Most astrophysics exhibits are therefore conceived in Level 1, leading principally to displays of pictures—some quite striking and beautiful. The most famous telescope in modern times, the Hubble Space Telescope, is known to the public primarily through the beautiful, full-color, high-resolution images it has acquired of objects in the universe. The problem here is that after you view such exhibits, you leave waxing poetic about the beauty of the universe yet you are no closer than before to understanding how it all works. To really know the universe requires forays into Levels 3, 4, and 5. While much good science has come from the Hubble Telescope (including the most reliable measure to-date for the expansion rate of the universe) you would never know it from media accounts that the foundation of our cosmic knowledge continues to flow primarily from the analysis of spectra and not from looking at pretty pictures. I want people to wax poetic not only from exposure to Levels 0 and 1, but also from exposure to Level 5, which admittedly requires a greater intellectual investment on the part of the student, but also (and perhaps especially) on the part of the educator.

It’s one thing to see a beautiful color picture, taken in visible light, of a nebula in our own Milky Way galaxy. But it’s another thing to know from its radio wave spectrum that it also harbors newly formed stars of very high mass within its cloud layers. This gas cloud is a stellar nursery, regenerating the light of the universe.

It’s one thing to know that every now and again, high-mass stars explode. Photographs can show you this. But x-ray and visible light spectra of these dying stars reveal cache of heavy elements that enrich the galaxy and are directly traceable to the constituent elements of life on earth. Not only do we live among the stars, the stars live within us.

It’s one thing to look at a poster of a pretty spiral galaxy. But it’s another thing to know from Doppler shifts in its spectral features that the galaxy is rotating at 200 kilometers per second, from which we infer the presence of 100 billion stars using Newton’s laws of gravity.

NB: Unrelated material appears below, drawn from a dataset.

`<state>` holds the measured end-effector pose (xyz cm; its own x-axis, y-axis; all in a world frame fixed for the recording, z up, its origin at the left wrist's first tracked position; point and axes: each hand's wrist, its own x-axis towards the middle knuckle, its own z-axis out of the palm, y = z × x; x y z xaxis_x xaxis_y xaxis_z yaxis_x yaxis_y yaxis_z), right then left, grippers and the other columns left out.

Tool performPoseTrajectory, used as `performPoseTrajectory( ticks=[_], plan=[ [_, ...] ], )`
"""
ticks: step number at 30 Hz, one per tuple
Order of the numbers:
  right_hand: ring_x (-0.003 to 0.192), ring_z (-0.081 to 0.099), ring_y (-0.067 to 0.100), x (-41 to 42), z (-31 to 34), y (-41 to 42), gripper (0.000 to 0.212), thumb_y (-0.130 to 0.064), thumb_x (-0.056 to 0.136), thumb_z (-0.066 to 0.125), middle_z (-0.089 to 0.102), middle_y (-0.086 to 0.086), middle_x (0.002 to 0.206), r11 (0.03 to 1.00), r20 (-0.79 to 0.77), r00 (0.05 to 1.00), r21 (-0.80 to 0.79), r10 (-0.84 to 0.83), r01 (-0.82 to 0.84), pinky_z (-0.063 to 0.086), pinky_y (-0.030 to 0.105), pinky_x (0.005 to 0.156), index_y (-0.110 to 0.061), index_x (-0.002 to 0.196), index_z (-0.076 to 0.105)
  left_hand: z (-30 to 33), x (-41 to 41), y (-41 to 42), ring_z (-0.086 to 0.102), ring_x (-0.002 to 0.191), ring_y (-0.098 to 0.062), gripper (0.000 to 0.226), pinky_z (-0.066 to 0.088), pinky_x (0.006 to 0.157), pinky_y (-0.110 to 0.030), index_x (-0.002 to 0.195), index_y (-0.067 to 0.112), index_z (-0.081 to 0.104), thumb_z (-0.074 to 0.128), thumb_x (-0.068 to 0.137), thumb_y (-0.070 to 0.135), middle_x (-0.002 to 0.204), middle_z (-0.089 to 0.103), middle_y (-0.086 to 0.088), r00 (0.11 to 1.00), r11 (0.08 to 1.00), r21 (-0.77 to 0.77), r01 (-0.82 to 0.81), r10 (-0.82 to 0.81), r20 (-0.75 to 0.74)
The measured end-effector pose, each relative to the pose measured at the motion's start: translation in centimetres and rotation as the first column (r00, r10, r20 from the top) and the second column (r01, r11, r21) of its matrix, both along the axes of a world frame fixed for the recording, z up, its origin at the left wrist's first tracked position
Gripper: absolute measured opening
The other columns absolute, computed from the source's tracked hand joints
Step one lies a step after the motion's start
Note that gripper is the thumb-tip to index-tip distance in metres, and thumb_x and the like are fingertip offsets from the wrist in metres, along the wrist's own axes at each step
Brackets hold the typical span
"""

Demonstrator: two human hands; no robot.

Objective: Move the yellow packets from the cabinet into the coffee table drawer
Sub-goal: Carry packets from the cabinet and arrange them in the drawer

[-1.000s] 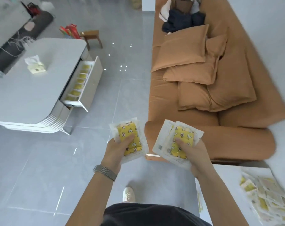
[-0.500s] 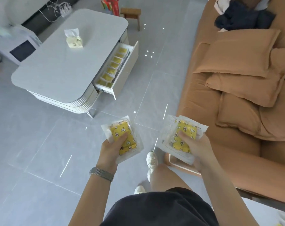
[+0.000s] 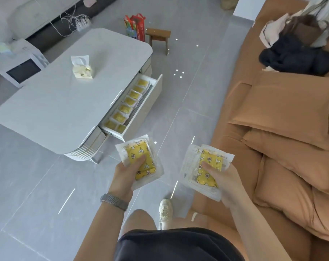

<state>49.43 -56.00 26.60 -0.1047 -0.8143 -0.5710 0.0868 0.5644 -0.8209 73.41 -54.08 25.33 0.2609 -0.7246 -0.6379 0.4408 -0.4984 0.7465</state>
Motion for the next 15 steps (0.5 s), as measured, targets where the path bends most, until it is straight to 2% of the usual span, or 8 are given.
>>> performPoseTrajectory(
  ticks=[5,7,11,15],
  plan=[
    [0.097,0.072,0.022,1.3,-0.2,-8.8,0.022,-0.018,0.085,0.074,0.076,-0.001,0.101,0.992,-0.041,0.991,-0.001,0.126,-0.126,0.053,0.049,0.095,-0.02,0.107,0.071,0.4,0.4,-7.0,0.071,0.088,-0.024,0.009,0.056,0.082,-0.04,0.096,0.015,0.071,0.067,0.088,0.011,0.092,0.076,-0.004,0.998,0.998,0.011,-0.068,0.068,0.005],
    [0.095,0.072,0.021,2.4,-0.7,-12.2,0.023,-0.02,0.085,0.075,0.076,-0.002,0.1,0.988,-0.059,0.987,0.004,0.152,-0.152,0.054,0.048,0.093,-0.022,0.107,0.071,-0.1,1.1,-9.7,0.072,0.085,-0.022,0.009,0.057,0.082,-0.04,0.095,0.015,0.07,0.067,0.088,0.011,0.09,0.076,-0.003,0.995,0.995,0.028,-0.096,0.096,0.007],
    [0.088,0.074,0.022,4.6,-1.5,-19.8,0.019,-0.013,0.087,0.072,0.077,0.002,0.094,0.982,-0.042,0.981,-0.004,0.189,-0.189,0.058,0.04,0.083,-0.016,0.106,0.071,-1.2,2.9,-15.6,0.071,0.088,-0.024,0.008,0.054,0.088,-0.044,0.096,0.015,0.07,0.067,0.089,0.011,0.091,0.076,-0.004,0.988,0.986,0.057,-0.156,0.155,0.008],
    [0.094,0.072,0.021,7.4,-2.9,-28.4,0.031,-0.016,0.083,0.076,0.076,0.0,0.1,0.962,-0.04,0.961,-0.001,0.273,-0.273,0.056,0.04,0.087,-0.017,0.113,0.068,-2.9,5.5,-22.9,0.072,0.088,-0.022,0.015,0.055,0.086,-0.041,0.103,0.012,0.07,0.067,0.089,0.014,0.095,0.076,-0.004,0.981,0.98,0.039,-0.195,0.195,0.0]
  ],
)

And by the way, the galaxy is receding from us a 110 the speed of light as part of the expansion of the universe.

It’s one thing to look at nearby stars that resemble the Sun in luminosity and temperature. But it’s another thing to use hyper-sensitive Doppler measurements of the star’s motion to infer the existence of planets in orbit around them. At press time, our catalog is rising though a hundred such planets outside the familiar ones in our own solar system.

Fortunately, for the magnetohydrodynamicists among us, atomic structure changes slightly under the influence of a magnetic field. This change can be seen in the slightly altered spectral pattern caused by these magnetically afflicted atoms.

It’s one thing to observe the light from a quasar at the edge of the universe. But its another thing entirely to analyze the quasar’s spectrum and deduce the structure of the invisible universe, laid along the quasar’s path of light as gas clouds and other obstructions take their bite our of the quasar spectra.

And armed with Einstein’s relativistic version of the Doppler formula, we deduce the expansion rate of the entire universe from the spectra of countless galaxies near and far, and thus infer the age and fate of the universe.

One could make a compelling argument that we know more about the universe than marine biologist knows about the bottom of the ocean or the geologist knows about the center of the Earth. Far from an existence as powerless stargazers, modern astrophysicists are armed to the teeth with the tools and techniques of spectroscopy, enabling us all to stay firmly planted on Earth, yet finally touch the stars without burning our fingers, and claim to know them as never before.